After downloading and extracting YCSB bits to ycsb-0.16.0 directory, we modified the jdbc-binding/conf/db.properties file as follows:
db.driver=com.microsoft.sqlserver.jdbc.SQLServerDriver db.url=jdbc:sqlserver://server-name-here.database.windows.net:1433;databaseName=database-name-here;sendStringParametersAsUnicode=false;disableStatementPooling=false;statementPoolingCacheSize=10;responseBuffering=full db.user=ycsb db.passwd=strong-password-here db.batchsize=5000 jdbc.batchupdateapi=true
The JDBC driver parameters in the db.url configuration after the databaseName parameter are optional. We found that performance of the YCSB workload was slightly improved with this driver configuration.
We downloaded the latest Microsoft JDBC driver for SQL Server, v8.4.1. After extracting the bits, we copied the mssql-jdbc-8.4.1.jre11.jar file from sqljdbc_8.4/enu to jdbc-binding/conf/lib directory.
We installed JRE v11 using sudo apt install openjdk-11-jre-headless
We created a ycsb user with password in the test database, and granted this user SELECT, INSERT, and UPDATE permissions on the usertable table.
To load data, we used a command similar to the following:
bin/ycsb load jdbc -P workloads/workloada -p recordcount=10000000 -P jdbc-binding/conf/db.properties -cp mssql-jdbc-8.4.1.jre11.jar -threads 200 -s
This example loads 10 million rows into the database referenced in the db.properties file, using 200 concurrent threads. Note that data loading performance is greatly improved by setting jdbc.batchupdateapi to true, and specifying a sufficiently large value for db.batchsize. With this configuration, multiple rows will be committed to the database in the same transaction, reducing storage latency impact.

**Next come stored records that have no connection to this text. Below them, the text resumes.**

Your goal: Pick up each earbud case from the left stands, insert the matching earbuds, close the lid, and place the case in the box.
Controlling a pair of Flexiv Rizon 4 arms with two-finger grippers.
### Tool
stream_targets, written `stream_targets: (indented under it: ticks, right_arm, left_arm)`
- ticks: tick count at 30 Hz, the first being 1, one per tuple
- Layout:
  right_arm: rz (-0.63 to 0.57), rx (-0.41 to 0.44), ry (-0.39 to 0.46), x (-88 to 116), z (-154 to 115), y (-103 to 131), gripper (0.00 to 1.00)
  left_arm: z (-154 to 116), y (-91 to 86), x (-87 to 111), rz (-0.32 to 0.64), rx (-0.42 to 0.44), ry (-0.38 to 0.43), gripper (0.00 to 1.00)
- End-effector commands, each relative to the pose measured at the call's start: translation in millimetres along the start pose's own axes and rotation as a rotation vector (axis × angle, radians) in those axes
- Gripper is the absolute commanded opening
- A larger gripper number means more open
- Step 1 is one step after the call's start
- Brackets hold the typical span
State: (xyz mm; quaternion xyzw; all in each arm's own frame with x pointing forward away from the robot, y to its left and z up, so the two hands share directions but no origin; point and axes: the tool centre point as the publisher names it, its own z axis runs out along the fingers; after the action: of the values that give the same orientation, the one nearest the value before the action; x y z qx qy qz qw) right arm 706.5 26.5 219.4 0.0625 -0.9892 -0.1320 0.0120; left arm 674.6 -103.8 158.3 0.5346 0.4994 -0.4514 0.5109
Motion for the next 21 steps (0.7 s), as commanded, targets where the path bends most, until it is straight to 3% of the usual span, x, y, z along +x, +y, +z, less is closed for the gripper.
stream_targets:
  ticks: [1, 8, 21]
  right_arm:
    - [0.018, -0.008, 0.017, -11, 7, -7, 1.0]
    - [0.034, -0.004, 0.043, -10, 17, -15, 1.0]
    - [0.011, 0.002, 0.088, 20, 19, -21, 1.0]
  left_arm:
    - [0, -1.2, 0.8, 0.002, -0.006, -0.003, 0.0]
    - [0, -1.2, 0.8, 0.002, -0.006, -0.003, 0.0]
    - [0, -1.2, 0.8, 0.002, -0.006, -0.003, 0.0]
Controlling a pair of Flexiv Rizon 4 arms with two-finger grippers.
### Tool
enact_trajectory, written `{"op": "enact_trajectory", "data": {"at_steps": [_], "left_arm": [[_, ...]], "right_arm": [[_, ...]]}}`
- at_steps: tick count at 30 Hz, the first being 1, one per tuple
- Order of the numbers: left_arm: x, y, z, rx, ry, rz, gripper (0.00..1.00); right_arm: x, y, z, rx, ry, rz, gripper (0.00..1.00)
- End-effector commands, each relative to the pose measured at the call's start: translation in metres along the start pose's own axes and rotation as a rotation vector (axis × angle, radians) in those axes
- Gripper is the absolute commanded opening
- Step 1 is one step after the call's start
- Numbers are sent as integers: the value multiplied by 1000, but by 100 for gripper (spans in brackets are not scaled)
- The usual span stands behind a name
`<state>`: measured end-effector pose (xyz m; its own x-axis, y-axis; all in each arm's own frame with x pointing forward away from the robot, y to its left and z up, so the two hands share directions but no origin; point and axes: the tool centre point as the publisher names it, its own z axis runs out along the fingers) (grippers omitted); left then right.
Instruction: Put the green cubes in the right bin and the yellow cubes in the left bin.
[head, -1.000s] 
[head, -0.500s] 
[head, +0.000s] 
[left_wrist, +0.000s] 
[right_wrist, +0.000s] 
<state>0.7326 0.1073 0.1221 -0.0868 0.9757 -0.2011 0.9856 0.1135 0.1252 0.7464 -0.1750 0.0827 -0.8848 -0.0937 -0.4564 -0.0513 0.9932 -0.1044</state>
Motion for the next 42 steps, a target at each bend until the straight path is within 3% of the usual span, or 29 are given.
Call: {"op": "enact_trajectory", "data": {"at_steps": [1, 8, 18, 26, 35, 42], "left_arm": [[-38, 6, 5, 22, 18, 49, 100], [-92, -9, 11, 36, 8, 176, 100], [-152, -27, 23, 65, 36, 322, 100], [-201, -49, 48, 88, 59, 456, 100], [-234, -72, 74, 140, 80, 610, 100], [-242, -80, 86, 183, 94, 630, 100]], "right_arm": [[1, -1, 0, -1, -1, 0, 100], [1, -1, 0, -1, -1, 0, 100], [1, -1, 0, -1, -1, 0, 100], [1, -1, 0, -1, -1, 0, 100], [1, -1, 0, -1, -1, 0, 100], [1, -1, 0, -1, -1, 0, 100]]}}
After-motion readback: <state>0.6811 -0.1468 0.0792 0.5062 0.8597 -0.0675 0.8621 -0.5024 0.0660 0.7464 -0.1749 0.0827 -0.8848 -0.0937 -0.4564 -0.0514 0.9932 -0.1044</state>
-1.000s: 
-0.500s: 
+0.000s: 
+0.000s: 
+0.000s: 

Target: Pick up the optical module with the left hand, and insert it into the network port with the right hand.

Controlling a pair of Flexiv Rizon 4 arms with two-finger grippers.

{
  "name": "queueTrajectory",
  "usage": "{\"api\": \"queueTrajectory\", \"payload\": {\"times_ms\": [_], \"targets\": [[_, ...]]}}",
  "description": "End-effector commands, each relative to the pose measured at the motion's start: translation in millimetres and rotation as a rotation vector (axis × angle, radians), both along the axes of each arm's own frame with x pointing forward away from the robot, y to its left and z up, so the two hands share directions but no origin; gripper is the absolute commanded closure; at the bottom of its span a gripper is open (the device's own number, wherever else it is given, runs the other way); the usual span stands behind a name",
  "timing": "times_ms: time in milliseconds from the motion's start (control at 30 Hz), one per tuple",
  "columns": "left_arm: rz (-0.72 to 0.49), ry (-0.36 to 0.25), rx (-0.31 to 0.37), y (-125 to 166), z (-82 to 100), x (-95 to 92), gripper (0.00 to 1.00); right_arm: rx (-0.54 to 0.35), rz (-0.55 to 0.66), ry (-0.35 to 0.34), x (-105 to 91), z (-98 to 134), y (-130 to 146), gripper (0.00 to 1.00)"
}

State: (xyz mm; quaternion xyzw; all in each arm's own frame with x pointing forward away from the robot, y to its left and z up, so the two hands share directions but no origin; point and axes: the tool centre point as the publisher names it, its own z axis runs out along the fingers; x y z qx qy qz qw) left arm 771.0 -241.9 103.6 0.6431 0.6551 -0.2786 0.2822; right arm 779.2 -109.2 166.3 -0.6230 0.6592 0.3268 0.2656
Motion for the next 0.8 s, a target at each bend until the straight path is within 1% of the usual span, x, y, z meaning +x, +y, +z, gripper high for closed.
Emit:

To run a test, we used a command similar to the following:
bin/ycsb run jdbc -P workloads/workloada -p operationcount=10000000 -P jdbc-binding/conf/db.properties -cp mssql-jdbc-8.4.1.jre11.jar -threads 200 -s
This example runs a test with 10 million operations. Note that the number of operations should be equal or less than the number of rows in the usertable table.
For tests using memory-optimized tables, we modified a database option as follows:
ALTER DATABASE CURRENT SET memory_optimized_elevate_to_snapshot ON;
We used a monitoring solution based on telegraf, InfluxDB, and Grafana to monitor database metrics during tests.
it says you used uniform distribution in your test though I do not see that in your workload command. The default distribution for YCSB is Zipfian and I’m curious what the difference in performance it may yield comparing both distribution algorithms.
(apologies for delayed response)
My assumption was that uniform distribution is the default. From https://github.com/brianfrankcooper/YCSB/wiki/Core-Properties#core-workload-package-properties:
requestdistribution: what distribution should be used to select the records to operate on – uniform, zipfian, hotspot, sequential, exponential or latest (default: uniform)
Perhaps I have misinterpreted that. Do you have a reference showing that zipfian is the default?
Yes, comparing performance with different distributions would be interesting, but we had to draw the line in how much we test simply for time reasons....
This was a really cool test. Congrats!
Incidentally I am evaluating Kusto/ADX as a telemetry store and was wondering what special needs drove you away from using the default metrics engine and Log Analytics visualizations Azure already has built in? I’m not sure when the ADX to Grafana connector came online, maybe that’s it.
(apologies for delayed response)
In this context, no strong reason to prefer the monitoring solution we used over Azure native monitoring and visualizations. We used it simply because it is our de-facto monitoring solution for in-depth SQL performance investigations. Some of the advanced SQL metrics we need for those aren’t available in Azure Monitor today, but for the high-level resource usage and such it would probably be sufficient.